Your goal:
Your reply should hold only the lines from the records below where "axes" occurs.

*** Opening The data ***

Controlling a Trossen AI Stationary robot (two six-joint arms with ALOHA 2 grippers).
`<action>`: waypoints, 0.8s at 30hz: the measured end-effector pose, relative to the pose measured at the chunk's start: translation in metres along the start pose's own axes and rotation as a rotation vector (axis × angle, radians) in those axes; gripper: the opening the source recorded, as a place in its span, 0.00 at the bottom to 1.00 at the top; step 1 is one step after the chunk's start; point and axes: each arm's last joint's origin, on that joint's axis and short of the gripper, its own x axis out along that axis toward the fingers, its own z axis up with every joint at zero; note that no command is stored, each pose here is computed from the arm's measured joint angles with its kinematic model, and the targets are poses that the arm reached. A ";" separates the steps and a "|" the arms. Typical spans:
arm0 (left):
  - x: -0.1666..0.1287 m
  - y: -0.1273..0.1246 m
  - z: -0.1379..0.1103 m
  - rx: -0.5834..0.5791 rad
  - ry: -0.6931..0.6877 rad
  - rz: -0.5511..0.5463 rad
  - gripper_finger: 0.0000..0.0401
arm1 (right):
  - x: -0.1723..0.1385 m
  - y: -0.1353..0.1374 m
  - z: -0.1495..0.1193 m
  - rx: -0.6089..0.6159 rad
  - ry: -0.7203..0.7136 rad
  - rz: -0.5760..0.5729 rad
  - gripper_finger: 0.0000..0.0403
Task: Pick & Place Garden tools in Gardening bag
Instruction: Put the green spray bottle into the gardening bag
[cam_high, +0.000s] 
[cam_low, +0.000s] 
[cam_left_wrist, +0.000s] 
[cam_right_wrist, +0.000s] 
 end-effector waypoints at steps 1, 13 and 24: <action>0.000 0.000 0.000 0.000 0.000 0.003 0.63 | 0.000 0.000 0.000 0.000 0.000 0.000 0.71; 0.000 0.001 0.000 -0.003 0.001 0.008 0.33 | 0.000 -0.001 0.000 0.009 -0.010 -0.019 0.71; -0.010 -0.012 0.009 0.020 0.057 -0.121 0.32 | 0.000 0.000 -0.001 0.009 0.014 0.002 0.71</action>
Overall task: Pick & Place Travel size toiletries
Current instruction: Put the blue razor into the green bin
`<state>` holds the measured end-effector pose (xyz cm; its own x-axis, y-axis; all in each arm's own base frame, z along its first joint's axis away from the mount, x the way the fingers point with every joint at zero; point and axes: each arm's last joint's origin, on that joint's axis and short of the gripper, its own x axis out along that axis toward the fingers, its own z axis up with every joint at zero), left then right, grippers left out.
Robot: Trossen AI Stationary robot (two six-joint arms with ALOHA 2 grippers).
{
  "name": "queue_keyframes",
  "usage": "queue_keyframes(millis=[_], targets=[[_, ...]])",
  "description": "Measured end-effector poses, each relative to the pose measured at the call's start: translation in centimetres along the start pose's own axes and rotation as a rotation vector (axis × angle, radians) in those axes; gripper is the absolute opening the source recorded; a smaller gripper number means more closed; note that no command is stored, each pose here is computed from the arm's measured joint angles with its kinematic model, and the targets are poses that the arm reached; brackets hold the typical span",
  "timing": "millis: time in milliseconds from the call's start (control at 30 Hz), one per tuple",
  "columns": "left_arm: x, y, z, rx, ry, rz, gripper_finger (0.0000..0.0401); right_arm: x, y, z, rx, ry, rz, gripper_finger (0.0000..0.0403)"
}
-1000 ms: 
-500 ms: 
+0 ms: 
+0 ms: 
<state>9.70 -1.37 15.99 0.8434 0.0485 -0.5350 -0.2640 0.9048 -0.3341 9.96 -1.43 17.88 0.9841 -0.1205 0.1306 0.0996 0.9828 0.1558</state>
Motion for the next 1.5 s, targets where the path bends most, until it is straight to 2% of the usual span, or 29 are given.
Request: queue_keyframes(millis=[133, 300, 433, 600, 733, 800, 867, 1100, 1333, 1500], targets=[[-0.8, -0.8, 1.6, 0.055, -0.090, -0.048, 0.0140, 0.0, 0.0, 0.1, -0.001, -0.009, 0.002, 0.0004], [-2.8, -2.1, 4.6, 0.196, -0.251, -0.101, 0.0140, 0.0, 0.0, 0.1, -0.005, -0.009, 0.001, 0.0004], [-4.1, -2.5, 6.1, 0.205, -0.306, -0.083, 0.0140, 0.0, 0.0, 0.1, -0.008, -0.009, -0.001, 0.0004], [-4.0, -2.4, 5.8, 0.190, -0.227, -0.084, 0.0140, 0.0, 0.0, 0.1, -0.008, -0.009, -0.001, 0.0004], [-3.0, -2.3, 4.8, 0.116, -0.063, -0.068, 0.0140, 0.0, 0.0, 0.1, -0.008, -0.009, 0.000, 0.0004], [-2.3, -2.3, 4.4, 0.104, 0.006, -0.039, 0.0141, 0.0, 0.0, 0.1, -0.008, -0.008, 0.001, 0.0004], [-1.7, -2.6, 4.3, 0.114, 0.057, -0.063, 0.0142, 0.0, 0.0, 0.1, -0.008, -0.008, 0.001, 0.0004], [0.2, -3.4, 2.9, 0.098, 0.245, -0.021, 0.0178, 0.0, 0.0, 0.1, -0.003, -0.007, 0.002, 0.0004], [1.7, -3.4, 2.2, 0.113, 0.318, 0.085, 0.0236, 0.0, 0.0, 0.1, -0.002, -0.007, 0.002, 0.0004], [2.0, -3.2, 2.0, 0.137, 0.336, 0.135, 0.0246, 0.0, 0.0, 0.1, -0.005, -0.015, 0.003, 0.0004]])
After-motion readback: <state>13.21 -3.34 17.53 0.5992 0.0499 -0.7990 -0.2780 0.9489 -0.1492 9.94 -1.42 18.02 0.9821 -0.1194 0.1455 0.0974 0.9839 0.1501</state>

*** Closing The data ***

Finished exercise:
`<action>`: waypoints, 0.8s at 30hz: the measured end-effector pose, relative to the pose measured at the chunk's start: translation in metres along the start pose's own axes and rotation as a rotation vector (axis × angle, radians) in those axes; gripper: the opening the source recorded, as a place in its span, 0.00 at the bottom to 1.00 at the top; step 1 is one step after the chunk's start; point and axes: each arm's last joint's origin, on that joint's axis and short of the gripper, its own x axis out along that axis toward the fingers, its own z axis up with every joint at zero; note that no command is stored, each pose here is computed from the arm's measured joint angles with its kinematic model, and the targets are poses that the arm reached. A ";" separates the steps and a "|" the arms. Typical spans:
`<state>` holds the measured end-effector pose (xyz cm; its own x-axis, y-axis; all in each arm's own base frame, z along its first joint's axis away from the mount, x the way the fingers point with every joint at zero; point and axes: each arm's last joint's origin, on that joint's axis and short of the gripper, its own x axis out along that axis toward the fingers, its own z axis up with every joint at zero), left then right, grippers left out.
  "description": "Measured end-effector poses, each relative to the pose measured at the call's start: translation in centimetres along the start pose's own axes and rotation as a rotation vector (axis × angle, radians) in those axes; gripper is the absolute opening the source recorded; a smaller gripper number means more closed; note that no command is stored, each pose here is computed from the arm's measured joint angles with its kinematic model, and the targets are poses that the arm reached; brackets hold the typical span",

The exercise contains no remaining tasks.